TASK → Beginning with the first line below, please repeat the material exactly, ending with the line that includes "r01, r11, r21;".

EXERCISE DATA →
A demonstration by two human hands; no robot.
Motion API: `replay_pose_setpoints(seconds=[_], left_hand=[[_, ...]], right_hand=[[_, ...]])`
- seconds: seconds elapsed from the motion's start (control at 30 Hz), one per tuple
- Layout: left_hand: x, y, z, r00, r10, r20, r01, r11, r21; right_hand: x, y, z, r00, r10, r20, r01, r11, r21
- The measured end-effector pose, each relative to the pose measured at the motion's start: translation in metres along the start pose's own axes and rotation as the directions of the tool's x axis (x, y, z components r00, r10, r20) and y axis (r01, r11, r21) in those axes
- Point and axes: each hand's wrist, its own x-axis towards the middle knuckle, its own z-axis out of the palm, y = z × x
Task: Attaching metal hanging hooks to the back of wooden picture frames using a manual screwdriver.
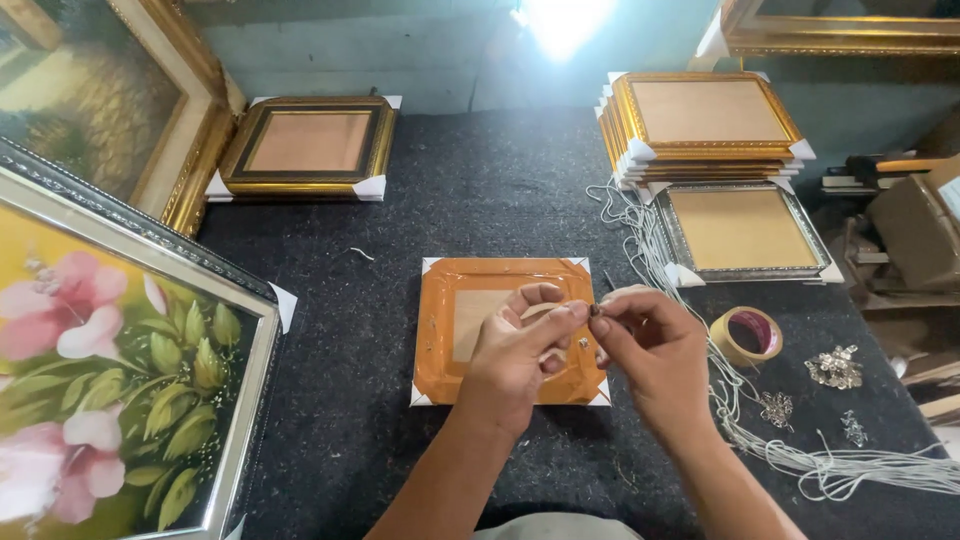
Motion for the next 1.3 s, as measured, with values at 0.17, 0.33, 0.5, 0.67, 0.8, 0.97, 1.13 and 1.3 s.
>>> replay_pose_setpoints(seconds=[0.17,0.33,0.5,0.67,0.8,0.97,1.13,1.3], left_hand=[[0.018,0.0,-0.034,0.93,0.208,-0.304,-0.121,0.952,0.281],[0.018,-0.026,-0.075,0.903,0.148,-0.403,-0.02,0.952,0.305],[-0.006,-0.043,-0.093,0.871,0.139,-0.471,-0.021,0.969,0.247],[-0.026,-0.061,-0.12,0.795,0.204,-0.572,-0.076,0.968,0.239],[-0.049,-0.055,-0.12,0.741,0.192,-0.643,-0.033,0.968,0.251],[-0.071,-0.061,-0.124,0.691,0.166,-0.703,0.005,0.972,0.234],[-0.087,-0.084,-0.138,0.635,0.161,-0.755,0.03,0.972,0.232],[-0.101,-0.112,-0.142,0.582,0.132,-0.803,0.095,0.969,0.227]], right_hand=[[0.013,0.002,0.0,0.964,0.258,-0.062,-0.264,0.912,-0.312],[-0.003,0.029,-0.008,0.895,0.445,-0.017,-0.418,0.826,-0.379],[-0.019,0.048,0.003,0.803,0.593,0.064,-0.515,0.743,-0.428],[-0.027,0.049,0.015,0.751,0.637,0.172,-0.49,0.713,-0.502],[-0.041,0.069,0.022,0.744,0.612,0.269,-0.387,0.722,-0.574],[-0.058,0.066,0.034,0.665,0.544,0.511,-0.091,0.738,-0.668],[-0.072,0.068,0.042,0.468,0.441,0.766,0.187,0.798,-0.573],[-0.093,0.08,0.041,0.258,0.355,0.899,0.449,0.779,-0.437]])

SOLUTION FOR THIS EXERCISE →
A demonstration by two human hands; no robot.
Motion API: `replay_pose_setpoints(seconds=[_], left_hand=[[_, ...]], right_hand=[[_, ...]])`
- seconds: seconds elapsed from the motion's start (control at 30 Hz), one per tuple
- Layout: left_hand: x, y, z, r00, r10, r20, r01, r11, r21; right_hand: x, y, z, r00, r10, r20, r01, r11, r21

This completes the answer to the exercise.